- _TASK INSTRUCTIONS_
Lift out all lines below that contain "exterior".

- _DATA SHOWN_
------------------------------------

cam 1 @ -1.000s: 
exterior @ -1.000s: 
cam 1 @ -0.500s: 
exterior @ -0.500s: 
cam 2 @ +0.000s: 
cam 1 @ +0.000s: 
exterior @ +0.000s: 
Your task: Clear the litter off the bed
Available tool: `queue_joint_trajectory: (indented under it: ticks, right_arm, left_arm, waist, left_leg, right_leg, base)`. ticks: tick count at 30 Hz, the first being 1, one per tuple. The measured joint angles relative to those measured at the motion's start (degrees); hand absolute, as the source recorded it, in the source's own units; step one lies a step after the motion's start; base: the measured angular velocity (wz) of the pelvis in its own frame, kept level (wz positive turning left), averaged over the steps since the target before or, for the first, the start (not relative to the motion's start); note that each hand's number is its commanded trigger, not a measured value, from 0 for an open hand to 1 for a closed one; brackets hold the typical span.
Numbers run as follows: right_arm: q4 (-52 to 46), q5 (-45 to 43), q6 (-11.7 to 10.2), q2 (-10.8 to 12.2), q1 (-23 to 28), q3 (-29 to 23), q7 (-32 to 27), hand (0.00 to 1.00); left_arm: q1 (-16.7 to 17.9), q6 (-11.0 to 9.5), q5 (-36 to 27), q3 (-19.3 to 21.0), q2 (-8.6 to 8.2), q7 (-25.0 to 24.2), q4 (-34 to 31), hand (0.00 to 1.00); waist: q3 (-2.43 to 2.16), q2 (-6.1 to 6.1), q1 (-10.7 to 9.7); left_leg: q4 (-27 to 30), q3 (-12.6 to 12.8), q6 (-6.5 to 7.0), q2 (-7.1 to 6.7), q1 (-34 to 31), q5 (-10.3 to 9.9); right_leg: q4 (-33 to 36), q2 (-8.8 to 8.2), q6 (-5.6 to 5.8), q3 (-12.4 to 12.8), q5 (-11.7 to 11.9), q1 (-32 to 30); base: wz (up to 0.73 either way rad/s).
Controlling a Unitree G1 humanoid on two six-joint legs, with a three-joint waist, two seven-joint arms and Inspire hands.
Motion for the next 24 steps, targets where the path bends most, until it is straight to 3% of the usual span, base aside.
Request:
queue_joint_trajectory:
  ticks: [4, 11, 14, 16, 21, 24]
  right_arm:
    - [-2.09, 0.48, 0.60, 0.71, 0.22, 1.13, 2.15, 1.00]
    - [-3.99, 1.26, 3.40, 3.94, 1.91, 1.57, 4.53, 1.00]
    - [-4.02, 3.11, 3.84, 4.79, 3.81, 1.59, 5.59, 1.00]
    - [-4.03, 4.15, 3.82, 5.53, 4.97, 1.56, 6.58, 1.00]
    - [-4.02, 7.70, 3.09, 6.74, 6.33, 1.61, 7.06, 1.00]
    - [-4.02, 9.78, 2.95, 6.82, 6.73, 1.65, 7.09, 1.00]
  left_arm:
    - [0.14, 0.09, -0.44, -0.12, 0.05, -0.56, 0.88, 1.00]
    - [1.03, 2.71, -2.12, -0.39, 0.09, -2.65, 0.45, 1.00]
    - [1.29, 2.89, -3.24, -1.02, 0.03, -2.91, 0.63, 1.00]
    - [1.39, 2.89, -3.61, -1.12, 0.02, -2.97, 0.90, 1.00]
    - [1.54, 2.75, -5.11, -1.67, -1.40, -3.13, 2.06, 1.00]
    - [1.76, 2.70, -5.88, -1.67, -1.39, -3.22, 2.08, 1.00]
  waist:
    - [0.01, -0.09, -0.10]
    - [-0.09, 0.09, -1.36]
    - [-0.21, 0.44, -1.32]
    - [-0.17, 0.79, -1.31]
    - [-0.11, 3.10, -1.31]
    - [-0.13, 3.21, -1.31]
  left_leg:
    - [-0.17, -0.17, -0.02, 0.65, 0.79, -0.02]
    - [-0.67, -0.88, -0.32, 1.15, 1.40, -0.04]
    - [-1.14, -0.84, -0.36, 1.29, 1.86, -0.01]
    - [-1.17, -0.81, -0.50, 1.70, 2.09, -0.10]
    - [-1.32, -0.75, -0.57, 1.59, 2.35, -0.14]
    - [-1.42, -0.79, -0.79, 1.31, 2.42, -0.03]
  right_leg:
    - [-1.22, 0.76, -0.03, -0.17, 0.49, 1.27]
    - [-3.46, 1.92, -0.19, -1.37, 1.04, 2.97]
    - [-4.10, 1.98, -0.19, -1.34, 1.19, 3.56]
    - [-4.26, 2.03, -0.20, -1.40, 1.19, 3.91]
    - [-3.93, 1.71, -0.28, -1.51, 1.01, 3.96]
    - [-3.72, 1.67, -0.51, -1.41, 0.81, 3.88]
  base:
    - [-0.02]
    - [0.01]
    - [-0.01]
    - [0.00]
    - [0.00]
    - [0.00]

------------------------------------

- _WRITTEN SOLUTION_
exterior @ -1.000s: 
exterior @ -0.500s: 
exterior @ +0.000s: 

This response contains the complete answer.